Segment Start: THE RECORDS

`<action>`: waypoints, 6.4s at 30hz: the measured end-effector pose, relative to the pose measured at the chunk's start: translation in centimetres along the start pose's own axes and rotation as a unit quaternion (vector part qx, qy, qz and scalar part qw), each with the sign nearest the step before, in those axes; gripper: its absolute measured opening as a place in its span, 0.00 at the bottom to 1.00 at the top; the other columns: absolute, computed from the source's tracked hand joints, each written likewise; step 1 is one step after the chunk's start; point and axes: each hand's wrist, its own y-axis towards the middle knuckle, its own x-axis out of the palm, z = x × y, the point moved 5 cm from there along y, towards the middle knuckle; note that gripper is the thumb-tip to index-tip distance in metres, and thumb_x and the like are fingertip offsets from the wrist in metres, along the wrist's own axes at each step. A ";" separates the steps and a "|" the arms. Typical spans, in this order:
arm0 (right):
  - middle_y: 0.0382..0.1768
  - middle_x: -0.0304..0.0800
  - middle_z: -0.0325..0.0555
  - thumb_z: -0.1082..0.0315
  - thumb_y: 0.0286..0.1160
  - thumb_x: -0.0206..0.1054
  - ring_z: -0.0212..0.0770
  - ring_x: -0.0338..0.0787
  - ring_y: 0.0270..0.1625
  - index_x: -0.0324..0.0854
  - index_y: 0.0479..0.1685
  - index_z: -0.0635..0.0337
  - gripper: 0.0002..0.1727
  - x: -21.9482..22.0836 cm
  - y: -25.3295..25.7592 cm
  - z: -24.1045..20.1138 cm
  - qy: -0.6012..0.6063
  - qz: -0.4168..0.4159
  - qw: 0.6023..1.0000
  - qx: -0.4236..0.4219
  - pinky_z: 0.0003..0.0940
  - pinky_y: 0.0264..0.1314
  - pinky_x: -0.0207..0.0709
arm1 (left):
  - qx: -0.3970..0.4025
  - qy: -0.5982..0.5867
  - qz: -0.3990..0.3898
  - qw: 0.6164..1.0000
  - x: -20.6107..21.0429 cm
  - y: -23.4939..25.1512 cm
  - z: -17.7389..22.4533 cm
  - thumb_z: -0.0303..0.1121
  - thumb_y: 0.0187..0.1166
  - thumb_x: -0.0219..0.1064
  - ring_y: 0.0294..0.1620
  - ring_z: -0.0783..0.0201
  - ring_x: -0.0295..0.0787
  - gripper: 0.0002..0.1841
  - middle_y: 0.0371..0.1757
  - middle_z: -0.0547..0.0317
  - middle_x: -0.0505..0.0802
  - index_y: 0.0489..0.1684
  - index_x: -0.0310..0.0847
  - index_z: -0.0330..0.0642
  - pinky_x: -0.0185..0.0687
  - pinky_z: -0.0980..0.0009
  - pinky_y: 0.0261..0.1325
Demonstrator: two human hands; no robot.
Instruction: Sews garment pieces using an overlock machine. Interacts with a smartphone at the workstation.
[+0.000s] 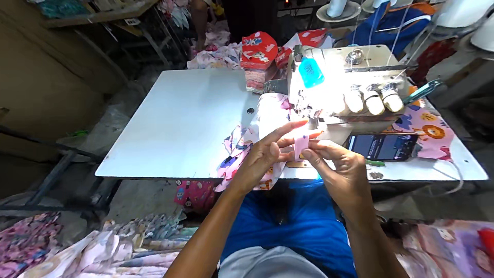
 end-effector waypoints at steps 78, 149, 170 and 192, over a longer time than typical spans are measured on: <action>0.37 0.93 0.31 0.58 0.77 0.69 0.20 0.89 0.43 0.94 0.37 0.51 0.10 1.6 0.0 -0.2 -0.102 -0.216 0.966 -0.102 0.17 0.47 0.81 | -0.001 0.550 -0.333 0.766 -0.4 3.9 5.7 0.69 0.60 0.73 0.47 0.65 0.83 0.49 0.67 0.54 0.87 0.82 0.74 0.48 0.78 0.69 0.44; 0.43 0.93 0.51 0.65 0.80 0.71 0.46 0.90 0.48 0.91 0.54 0.62 0.13 4.7 2.9 3.6 -0.228 0.050 0.961 -0.145 0.41 0.56 0.79 | 0.046 0.681 -0.175 0.710 -5.9 2.2 8.3 0.46 0.79 0.58 0.28 0.64 0.82 0.15 0.34 0.61 0.86 0.29 0.84 0.50 0.68 0.65 0.25; 0.54 0.95 0.47 0.72 0.83 0.65 0.51 0.88 0.65 0.95 0.50 0.56 0.11 1.1 -1.0 3.4 -0.329 -0.007 0.927 -0.181 0.46 0.69 0.74 | 0.104 0.598 -0.074 0.791 3.2 -2.2 2.8 0.41 0.82 0.63 0.21 0.66 0.78 0.13 0.26 0.63 0.88 0.34 0.94 0.52 0.65 0.69 0.23; 0.44 0.94 0.60 0.70 0.71 0.68 0.52 0.94 0.55 0.88 0.46 0.73 0.13 9.3 -6.7 4.4 -0.086 -0.099 0.991 0.005 0.37 0.64 0.83 | 0.062 0.725 -0.042 0.685 4.0 2.1 0.4 0.32 0.79 0.65 0.19 0.59 0.77 0.09 0.20 0.58 0.80 0.35 0.93 0.45 0.58 0.67 0.17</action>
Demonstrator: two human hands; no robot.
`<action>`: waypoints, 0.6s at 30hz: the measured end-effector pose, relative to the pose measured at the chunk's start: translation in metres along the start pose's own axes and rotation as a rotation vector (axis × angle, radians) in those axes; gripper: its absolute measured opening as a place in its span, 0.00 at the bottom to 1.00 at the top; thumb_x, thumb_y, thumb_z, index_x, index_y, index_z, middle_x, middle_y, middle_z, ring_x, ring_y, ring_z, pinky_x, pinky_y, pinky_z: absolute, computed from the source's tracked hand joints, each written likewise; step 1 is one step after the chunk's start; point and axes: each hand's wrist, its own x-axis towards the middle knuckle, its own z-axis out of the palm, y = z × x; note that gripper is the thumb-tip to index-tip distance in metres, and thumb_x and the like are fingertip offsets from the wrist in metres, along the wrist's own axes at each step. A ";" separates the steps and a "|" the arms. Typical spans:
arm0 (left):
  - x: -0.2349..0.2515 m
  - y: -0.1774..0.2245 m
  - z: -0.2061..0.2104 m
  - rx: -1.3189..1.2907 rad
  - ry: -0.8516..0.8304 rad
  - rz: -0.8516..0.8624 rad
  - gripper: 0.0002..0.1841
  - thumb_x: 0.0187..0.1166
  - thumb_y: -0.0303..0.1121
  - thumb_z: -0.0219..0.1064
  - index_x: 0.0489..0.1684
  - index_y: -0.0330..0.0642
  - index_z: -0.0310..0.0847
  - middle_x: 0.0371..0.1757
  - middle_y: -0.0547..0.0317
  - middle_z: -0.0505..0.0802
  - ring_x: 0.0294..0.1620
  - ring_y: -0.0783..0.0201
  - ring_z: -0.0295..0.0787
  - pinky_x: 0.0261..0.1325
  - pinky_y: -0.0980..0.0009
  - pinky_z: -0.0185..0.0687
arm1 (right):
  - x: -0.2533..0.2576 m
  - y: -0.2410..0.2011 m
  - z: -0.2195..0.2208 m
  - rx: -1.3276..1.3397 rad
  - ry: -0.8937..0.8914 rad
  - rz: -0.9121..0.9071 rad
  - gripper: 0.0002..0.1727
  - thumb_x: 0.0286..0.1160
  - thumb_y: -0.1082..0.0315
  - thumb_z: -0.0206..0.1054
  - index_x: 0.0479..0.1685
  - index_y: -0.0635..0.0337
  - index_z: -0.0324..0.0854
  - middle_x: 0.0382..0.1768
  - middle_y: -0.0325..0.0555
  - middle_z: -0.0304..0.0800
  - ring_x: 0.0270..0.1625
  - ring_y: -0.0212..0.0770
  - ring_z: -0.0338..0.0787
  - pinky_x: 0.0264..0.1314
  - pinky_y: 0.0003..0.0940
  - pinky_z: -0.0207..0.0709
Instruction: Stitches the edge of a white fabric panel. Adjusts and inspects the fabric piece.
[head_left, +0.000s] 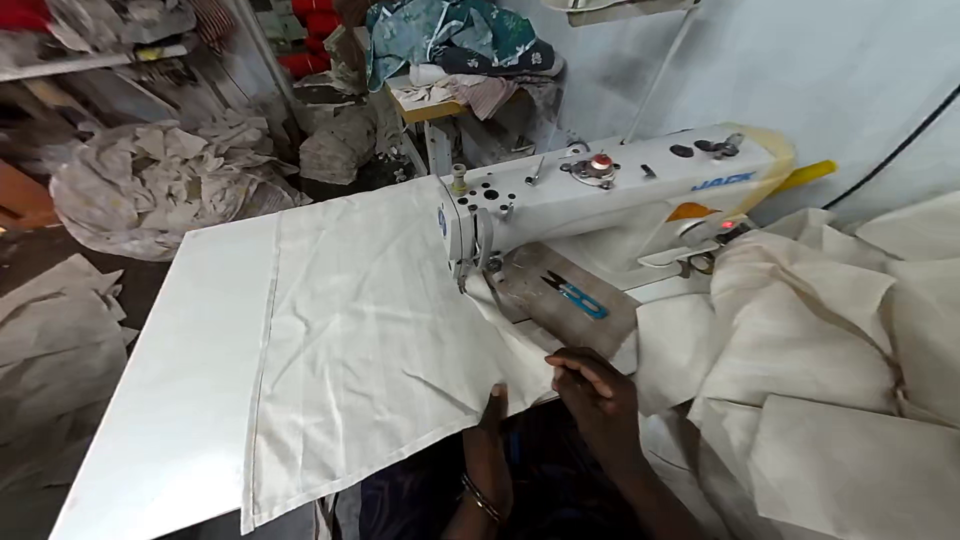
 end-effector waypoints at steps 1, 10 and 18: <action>-0.001 0.002 0.000 0.047 0.004 0.067 0.14 0.87 0.26 0.59 0.63 0.24 0.74 0.48 0.49 0.91 0.47 0.66 0.92 0.54 0.69 0.90 | 0.000 0.000 0.002 -0.106 -0.033 -0.107 0.09 0.69 0.72 0.66 0.35 0.70 0.90 0.38 0.48 0.91 0.36 0.23 0.88 0.40 0.13 0.83; -0.005 0.019 -0.005 0.157 -0.203 0.258 0.08 0.85 0.21 0.56 0.45 0.28 0.81 0.35 0.65 0.93 0.41 0.80 0.91 0.57 0.79 0.86 | -0.020 -0.006 0.019 -0.305 -0.176 -0.341 0.07 0.82 0.66 0.65 0.53 0.55 0.78 0.39 0.42 0.92 0.49 0.33 0.89 0.61 0.18 0.76; -0.005 0.013 -0.017 0.101 -0.258 0.047 0.17 0.93 0.28 0.46 0.48 0.30 0.82 0.37 0.60 0.94 0.42 0.72 0.93 0.55 0.72 0.89 | -0.036 0.022 0.016 -0.256 -0.232 -0.468 0.10 0.87 0.68 0.60 0.52 0.61 0.86 0.52 0.48 0.92 0.64 0.39 0.87 0.75 0.23 0.73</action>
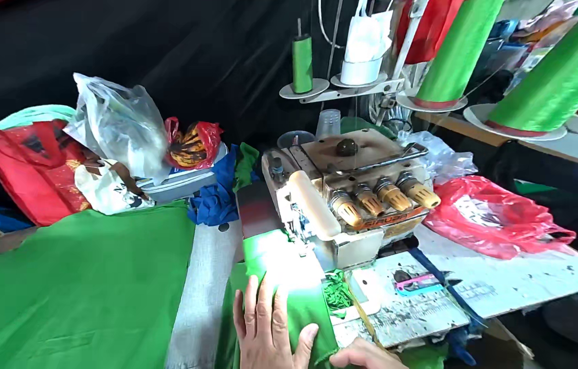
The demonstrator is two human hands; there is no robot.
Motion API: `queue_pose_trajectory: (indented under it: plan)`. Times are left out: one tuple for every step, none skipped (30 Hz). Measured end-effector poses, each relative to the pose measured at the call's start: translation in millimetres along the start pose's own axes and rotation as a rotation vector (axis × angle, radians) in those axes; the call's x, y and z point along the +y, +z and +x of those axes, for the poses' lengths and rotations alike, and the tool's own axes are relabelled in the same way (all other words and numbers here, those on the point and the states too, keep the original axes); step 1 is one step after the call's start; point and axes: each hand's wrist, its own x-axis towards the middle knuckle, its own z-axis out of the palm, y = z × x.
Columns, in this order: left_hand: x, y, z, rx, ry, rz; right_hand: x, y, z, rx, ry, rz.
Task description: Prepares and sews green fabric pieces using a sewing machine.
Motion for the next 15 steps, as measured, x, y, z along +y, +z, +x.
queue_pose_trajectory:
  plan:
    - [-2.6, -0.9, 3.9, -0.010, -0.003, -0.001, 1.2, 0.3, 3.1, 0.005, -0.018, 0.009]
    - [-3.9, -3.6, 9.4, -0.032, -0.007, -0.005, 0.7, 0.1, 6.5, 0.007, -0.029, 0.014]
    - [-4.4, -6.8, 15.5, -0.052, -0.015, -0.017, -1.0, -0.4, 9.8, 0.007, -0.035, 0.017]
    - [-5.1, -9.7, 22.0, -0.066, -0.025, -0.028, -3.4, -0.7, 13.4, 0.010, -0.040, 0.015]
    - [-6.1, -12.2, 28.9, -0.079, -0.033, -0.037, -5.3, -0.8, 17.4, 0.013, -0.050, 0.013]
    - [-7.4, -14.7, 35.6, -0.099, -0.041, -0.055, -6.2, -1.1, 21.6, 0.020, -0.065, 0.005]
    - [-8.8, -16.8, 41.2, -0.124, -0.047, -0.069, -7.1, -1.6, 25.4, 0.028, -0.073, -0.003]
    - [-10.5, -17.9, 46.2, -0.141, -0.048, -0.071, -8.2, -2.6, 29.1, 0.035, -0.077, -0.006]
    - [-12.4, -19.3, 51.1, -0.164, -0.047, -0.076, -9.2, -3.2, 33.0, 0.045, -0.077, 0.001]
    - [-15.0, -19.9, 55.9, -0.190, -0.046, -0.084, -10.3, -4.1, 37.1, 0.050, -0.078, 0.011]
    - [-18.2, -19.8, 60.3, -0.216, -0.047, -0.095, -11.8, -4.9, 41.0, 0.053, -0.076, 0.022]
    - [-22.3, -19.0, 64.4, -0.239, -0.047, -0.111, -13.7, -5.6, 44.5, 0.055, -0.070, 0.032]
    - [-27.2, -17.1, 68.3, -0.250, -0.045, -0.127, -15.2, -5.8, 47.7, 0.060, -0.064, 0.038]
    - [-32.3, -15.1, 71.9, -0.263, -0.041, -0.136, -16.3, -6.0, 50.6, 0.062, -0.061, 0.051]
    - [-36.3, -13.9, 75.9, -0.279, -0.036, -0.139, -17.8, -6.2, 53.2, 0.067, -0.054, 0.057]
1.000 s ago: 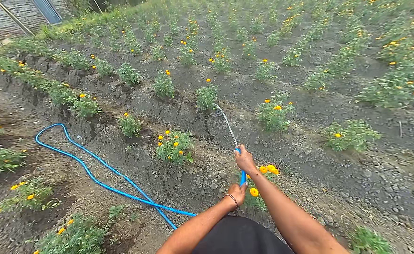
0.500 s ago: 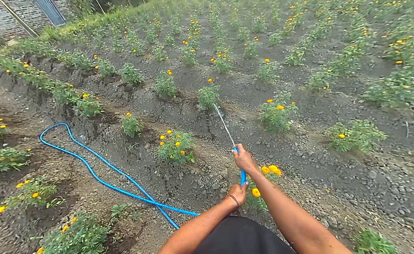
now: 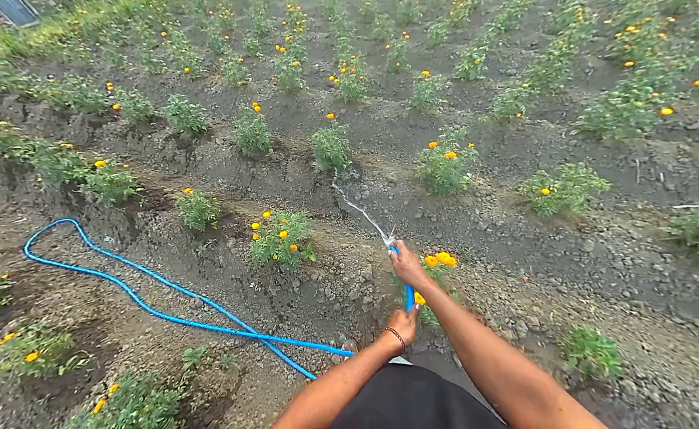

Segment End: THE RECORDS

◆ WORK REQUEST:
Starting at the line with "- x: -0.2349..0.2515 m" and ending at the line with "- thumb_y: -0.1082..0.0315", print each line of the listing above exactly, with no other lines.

◆ THE ANSWER:
  - x: -0.2349..0.2515 m
  - y: -0.1774..0.2245 m
  - z: -0.2061..0.2104 m
  - rx: -1.3189..1.2907 rad
  - ry: -0.8516..0.8304 rad
  - rz: -0.8516..0.8624 rad
  - gripper: 0.0002..0.1841
  - thumb_x: 0.0187..0.1166
  - thumb_y: -0.0303..0.1121
  - thumb_z: -0.0219..0.1064
  - index_x: 0.0489..0.1684
  - index_y: -0.0330..0.0642
  - index_z: -0.0310..0.0847
  - middle_x: 0.0371..0.1757
  - middle_y: -0.0547..0.0317
  - middle_z: -0.0505..0.0802
  - ring_x: 0.0294..0.1620
  - ring_y: -0.0783..0.0201
  - ring_z: -0.0295..0.0787
  - pinky_x: 0.0261..0.1325
  - pinky_y: -0.0980..0.0009
  - pinky_z: -0.0185..0.0687
arm1 (right):
  - x: -0.2533..0.2576 m
  - y: -0.2410..0.2011 m
  - z: -0.2195..0.2208 m
  - rx: -1.3276..1.3397 rad
  - ry: -0.8937..0.8914 rad
  - rz: -0.9121..0.9071 rad
  - gripper: 0.0002..0.1727
  - thumb_x: 0.0286..0.1160
  - thumb_y: -0.1082..0.0315

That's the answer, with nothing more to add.